Learning with Expected Signatures: Theory and Applications

We would like to thank the reviewer for the comments. We believe the reviewer well understood the main contributions of the paper, which they highlighted in "Claims and Evidence".

Methods And Evaluation Criteria

In practical applications the (expected) signature transform may face the curse of dimensionality. Nevertheless estimation of the expected signature is still a relevant topic as, at least for low dimensional time-series, it provides a theoretically motivated domain-agnostic baseline model. Moreover, ongoing work is being carried out to "a priori" select a transformation of the $\sum\_{k=0}^p d^k$ truncated (expected) signature feature vector retaining its essential characteristics. For example in [2] the authors introduce a linear state-space transformation such that redundant information can be easily removed from the signature vector by (a further) truncation.

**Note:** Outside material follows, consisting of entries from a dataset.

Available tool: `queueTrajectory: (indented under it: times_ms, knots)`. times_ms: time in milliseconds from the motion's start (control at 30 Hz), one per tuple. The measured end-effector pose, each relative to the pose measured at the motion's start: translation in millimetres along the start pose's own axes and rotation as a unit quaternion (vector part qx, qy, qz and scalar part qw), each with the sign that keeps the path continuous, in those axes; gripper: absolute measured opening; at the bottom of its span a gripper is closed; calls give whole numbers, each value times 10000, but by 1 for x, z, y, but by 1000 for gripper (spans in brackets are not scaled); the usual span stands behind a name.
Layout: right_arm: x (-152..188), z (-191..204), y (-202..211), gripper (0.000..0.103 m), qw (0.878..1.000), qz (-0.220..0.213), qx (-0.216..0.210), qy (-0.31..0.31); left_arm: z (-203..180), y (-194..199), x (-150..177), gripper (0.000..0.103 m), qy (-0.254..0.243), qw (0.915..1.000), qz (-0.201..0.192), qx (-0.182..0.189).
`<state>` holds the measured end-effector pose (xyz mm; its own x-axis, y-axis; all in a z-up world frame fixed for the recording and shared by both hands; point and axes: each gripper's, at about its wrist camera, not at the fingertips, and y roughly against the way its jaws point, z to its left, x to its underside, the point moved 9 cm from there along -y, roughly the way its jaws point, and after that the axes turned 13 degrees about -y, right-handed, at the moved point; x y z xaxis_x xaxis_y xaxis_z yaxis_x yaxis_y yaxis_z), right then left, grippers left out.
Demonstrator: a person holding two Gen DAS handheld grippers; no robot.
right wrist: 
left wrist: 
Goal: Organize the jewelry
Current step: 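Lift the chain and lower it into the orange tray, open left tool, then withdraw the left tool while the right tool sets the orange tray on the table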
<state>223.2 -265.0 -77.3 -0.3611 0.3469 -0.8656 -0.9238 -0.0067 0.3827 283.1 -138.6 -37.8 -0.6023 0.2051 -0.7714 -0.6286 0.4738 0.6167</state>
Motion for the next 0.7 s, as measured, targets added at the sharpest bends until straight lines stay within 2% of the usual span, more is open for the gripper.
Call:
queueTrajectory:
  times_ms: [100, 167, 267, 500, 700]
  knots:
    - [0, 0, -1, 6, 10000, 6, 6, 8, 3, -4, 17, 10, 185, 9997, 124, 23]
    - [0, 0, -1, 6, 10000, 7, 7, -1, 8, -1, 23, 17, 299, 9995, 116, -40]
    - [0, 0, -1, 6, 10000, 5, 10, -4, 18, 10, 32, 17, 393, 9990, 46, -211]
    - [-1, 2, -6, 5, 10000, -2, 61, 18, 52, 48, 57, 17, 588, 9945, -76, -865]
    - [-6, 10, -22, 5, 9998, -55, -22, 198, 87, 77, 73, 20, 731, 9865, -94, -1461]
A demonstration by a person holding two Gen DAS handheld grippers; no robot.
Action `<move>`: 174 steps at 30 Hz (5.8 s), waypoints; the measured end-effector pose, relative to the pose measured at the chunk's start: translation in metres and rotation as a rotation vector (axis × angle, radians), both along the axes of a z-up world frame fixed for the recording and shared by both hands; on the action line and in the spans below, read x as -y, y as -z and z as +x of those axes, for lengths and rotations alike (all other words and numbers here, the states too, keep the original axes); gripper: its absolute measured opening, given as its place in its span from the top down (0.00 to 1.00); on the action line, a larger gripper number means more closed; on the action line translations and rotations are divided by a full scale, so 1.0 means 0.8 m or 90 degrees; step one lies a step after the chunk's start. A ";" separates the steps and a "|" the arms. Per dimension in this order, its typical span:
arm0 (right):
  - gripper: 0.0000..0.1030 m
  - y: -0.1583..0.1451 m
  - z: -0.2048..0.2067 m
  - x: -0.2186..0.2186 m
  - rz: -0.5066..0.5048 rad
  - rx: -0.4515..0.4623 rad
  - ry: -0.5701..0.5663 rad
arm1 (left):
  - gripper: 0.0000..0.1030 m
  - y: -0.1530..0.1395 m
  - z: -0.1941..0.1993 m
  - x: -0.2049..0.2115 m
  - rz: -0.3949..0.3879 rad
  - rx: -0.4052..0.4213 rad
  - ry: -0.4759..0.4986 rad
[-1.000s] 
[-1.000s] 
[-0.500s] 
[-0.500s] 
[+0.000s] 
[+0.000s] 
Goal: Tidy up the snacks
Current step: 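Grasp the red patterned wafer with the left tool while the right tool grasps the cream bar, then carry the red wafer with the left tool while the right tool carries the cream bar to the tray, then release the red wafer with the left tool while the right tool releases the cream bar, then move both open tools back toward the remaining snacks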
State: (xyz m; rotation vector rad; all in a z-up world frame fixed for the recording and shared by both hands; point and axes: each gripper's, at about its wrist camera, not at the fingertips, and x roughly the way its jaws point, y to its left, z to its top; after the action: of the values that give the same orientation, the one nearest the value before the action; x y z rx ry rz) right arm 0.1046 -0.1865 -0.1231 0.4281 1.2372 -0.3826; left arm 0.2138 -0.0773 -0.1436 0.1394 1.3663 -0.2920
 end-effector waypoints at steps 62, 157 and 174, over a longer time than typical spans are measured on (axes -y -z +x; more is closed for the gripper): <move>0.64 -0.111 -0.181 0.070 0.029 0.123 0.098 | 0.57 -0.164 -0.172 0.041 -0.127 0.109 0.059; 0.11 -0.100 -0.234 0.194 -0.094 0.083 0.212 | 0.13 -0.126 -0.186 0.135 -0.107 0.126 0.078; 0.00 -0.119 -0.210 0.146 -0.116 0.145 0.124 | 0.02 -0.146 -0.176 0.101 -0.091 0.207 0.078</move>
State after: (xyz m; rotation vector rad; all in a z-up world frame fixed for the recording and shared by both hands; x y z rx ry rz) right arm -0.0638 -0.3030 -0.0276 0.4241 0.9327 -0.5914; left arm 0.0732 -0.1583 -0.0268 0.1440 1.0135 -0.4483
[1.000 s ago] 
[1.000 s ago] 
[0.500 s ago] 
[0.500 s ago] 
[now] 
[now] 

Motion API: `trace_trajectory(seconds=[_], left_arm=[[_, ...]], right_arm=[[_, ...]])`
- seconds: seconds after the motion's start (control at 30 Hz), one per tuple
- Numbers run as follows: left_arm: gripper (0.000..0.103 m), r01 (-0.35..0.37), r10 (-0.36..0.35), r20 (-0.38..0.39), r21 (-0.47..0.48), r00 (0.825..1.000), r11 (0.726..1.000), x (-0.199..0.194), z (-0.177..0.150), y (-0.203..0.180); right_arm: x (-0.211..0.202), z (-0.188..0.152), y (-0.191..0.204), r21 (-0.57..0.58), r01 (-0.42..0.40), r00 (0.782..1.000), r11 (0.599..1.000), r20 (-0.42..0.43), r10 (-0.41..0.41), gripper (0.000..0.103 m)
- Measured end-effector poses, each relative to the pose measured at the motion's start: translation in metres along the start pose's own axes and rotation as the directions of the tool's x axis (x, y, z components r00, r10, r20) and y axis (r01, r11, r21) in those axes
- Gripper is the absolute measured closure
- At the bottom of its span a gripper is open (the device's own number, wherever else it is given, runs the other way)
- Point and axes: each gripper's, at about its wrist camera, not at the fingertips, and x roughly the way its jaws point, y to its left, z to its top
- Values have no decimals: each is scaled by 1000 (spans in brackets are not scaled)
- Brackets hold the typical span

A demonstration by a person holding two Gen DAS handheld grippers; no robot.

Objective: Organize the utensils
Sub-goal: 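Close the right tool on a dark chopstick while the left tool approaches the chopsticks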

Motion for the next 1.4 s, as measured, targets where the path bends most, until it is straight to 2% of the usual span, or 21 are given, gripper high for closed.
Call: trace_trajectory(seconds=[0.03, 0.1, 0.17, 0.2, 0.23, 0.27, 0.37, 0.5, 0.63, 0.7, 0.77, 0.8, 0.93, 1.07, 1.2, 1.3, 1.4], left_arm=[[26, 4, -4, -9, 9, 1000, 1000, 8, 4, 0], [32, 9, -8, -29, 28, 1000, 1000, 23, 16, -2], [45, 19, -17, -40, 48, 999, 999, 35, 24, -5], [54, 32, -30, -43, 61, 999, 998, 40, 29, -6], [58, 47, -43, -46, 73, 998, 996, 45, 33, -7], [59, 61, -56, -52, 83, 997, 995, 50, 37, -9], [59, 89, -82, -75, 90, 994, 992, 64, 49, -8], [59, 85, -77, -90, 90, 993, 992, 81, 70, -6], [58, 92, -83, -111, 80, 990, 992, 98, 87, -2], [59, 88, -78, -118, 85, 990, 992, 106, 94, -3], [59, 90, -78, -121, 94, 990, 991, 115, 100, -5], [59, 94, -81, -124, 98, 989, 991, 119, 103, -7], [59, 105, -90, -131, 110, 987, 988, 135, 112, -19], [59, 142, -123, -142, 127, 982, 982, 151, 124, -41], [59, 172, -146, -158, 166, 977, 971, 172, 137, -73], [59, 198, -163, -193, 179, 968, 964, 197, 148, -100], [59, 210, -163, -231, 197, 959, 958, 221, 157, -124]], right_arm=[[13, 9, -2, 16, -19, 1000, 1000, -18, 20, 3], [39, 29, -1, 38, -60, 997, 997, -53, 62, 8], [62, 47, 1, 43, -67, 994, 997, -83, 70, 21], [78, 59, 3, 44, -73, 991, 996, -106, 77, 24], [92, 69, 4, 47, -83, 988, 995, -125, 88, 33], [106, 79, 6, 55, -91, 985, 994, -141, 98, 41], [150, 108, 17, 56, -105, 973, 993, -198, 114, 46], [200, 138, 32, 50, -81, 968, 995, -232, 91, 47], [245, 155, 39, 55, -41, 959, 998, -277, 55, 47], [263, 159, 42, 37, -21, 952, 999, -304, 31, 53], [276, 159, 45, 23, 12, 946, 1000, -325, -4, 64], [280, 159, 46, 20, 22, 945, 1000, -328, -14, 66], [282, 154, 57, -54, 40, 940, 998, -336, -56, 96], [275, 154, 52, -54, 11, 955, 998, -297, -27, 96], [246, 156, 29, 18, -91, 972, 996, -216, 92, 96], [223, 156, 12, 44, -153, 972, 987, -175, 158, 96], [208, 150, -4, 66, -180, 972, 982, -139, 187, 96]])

Usually, a domain-specific architecture – for example, in the case of image/video data, a convolutional layer targeting the known topological structure of the input – will likely improve empirical model performance (cf. Remark E.1). In such cases, the (expected) signature can be used as a layer in a neural network, see [3]. When working with video streams, one might consider a sequential architecture with an initial embedding layer mapping the data to a lower dimensional space before computing the (expected) signature. The empirical applications discussed in this paper provide a set of simple benchmark tasks on which to evaluate the performance of the martingale correction (such simple models do not and should not be understood as trying to achieve SOTA results). The scope of this work was not to develop new expected signature-based architectures but rather, as well understood by the reviewer, to fill a gap in the theory and, under suitable conditions, provide an improved empirical estimator for the theoretical expected signature.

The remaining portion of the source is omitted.